The level of hydrogen peroxide produced during VCAM-1 signaling induces degradation of TIMP-2 on leukocytes. BALB/c mouse spleens were collected and red blood cells were lysed by hypotonic shock. The leukocytes were nontreated (NT) or treated with the proteosome inhibitor MG132, and then 1 μM H2O2 was added. This is the level of H2O2 generated during VCAM-1 signaling. After 5 h, the cells were lysed and TIMP-2 expression was examined by western blot. H2O2 induced the loss of TIMP-2 on leukocytes, and this loss was blocked by the proteosome inhibitor. The treatments had no affect on cell viability (data not shown). The western blots are representative from three independent experiments. The data are presented as mean ± SEM. *p < 0.05 as compared to the NT control.

FIG. 8.

VCAM-1-dependent eosinophil recruitment during allergic lung inflammation. After sensitization with the antigen OVA in the adjuvant alum, the lung is challenged with OVA. In this model, eosinophil recruitment from the blood is blocked with anti-VCAM-1 blocking antibodies. In contrast, lymphocytes, monocytes, and neutrophils migrate on ICAM-1 or PECAM-1. After the leukocytes undergo transendothelial migration, the leukocytes migrate through the tissue, across the epithelium and into the airway spaces. Chemokines in the tissue direct the leukocyte migration. OVA, chicken egg ovalbumin; PECAM-1, platelet-endothelial cell adhesion molecule-1.

FIG. 9.

VCAM-1-dependent eosinophil transendothelial migration in the lung is blocked in mice deficient in nonhematopoietic NOX2. Adapted from ref. (2). CYBB mice that lack NOX2 activity were irradiated and received a bone marrow transplant with wild-type bone marrow. Thus, the leukocytes expressed wild-type NOX2, but the nonhematopoietic cells, including endothelial cells, were NOX2 deficient. Control wild-type mice received wild-type bone marrow transplants. The mice were sensitized with OVA/alum intraperitoneally and challenged intranasally with OVA in saline. Lung tissue sections were collected and stained with hematoxylin and eosin. (A) Representative lung tissue section from OVA-challenged chimeric CYBB mice.

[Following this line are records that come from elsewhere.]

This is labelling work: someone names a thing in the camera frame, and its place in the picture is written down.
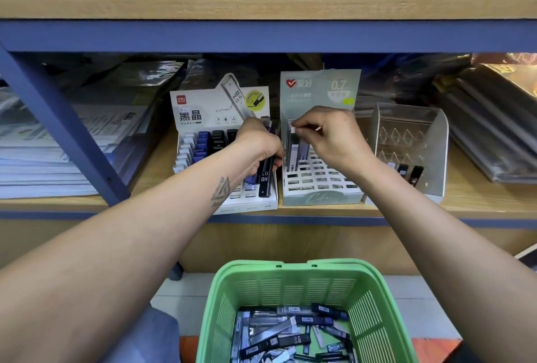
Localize person's right hand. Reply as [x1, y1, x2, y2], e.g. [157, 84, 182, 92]
[291, 106, 374, 177]

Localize person's left hand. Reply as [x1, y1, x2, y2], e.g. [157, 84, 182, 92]
[230, 118, 285, 171]

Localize pale green display box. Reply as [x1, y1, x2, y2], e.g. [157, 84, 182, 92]
[279, 69, 366, 206]

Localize row of HB lead cases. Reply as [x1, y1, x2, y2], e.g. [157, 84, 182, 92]
[173, 128, 240, 174]

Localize white display box red label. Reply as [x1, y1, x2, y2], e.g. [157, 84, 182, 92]
[170, 73, 280, 214]

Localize clear plastic display box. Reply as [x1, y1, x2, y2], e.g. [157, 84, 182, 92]
[365, 104, 450, 204]

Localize green plastic basket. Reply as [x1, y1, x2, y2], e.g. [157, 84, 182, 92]
[196, 258, 418, 363]

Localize pile of lead cases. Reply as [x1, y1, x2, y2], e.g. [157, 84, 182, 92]
[230, 304, 354, 363]

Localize person's right forearm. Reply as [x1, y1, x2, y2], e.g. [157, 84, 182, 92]
[352, 157, 537, 363]

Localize person's left forearm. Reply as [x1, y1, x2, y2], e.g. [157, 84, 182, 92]
[0, 153, 257, 363]

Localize dark plastic-wrapped packs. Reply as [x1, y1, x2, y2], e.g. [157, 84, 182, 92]
[352, 52, 537, 184]

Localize stack of wrapped paper packs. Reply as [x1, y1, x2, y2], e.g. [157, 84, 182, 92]
[0, 61, 186, 200]

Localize colourful printed mat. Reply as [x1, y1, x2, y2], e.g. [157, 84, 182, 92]
[180, 336, 463, 363]

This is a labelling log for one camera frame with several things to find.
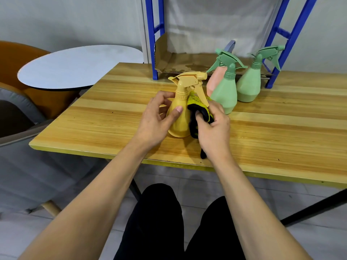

Arrows indicate an accumulation of eosinophils bound to the luminal surface of the endothelium. (B) Representative lung tissue section from OVA-challenged chimeric wild-type control mice. Leukocytes are in the tissue and do not accumulate on the endothelium. L, vessel lumen.

FIG. 10.

Alpha and gamma-tocopherol. Tocopherols are lipids. α-Tocopherol differs from γ-tocopherol by one methyl group (arrows).

FIG. 11.

Tocopherol regulation of VCAM-1-induced ROS. Tocopherols are lipids in the plasma membrane. The tocopherol head group is external to the membrane and is thus poised for scavenging of extracellular ROS. Tocopherols are also found in membranes of organelles and can scavenge intracellular ROS. There is ∼10-fold more α-tocopherol than γ-tocopherol in membranes in vivo.

FIG. 12.

α-tocopherol and γ-tocopherol in dietary oils. Adapted from ref. (30). Tocopherols were extracted from dietary oils and measured by high pressure liquid chromatography with an electrochemical detector.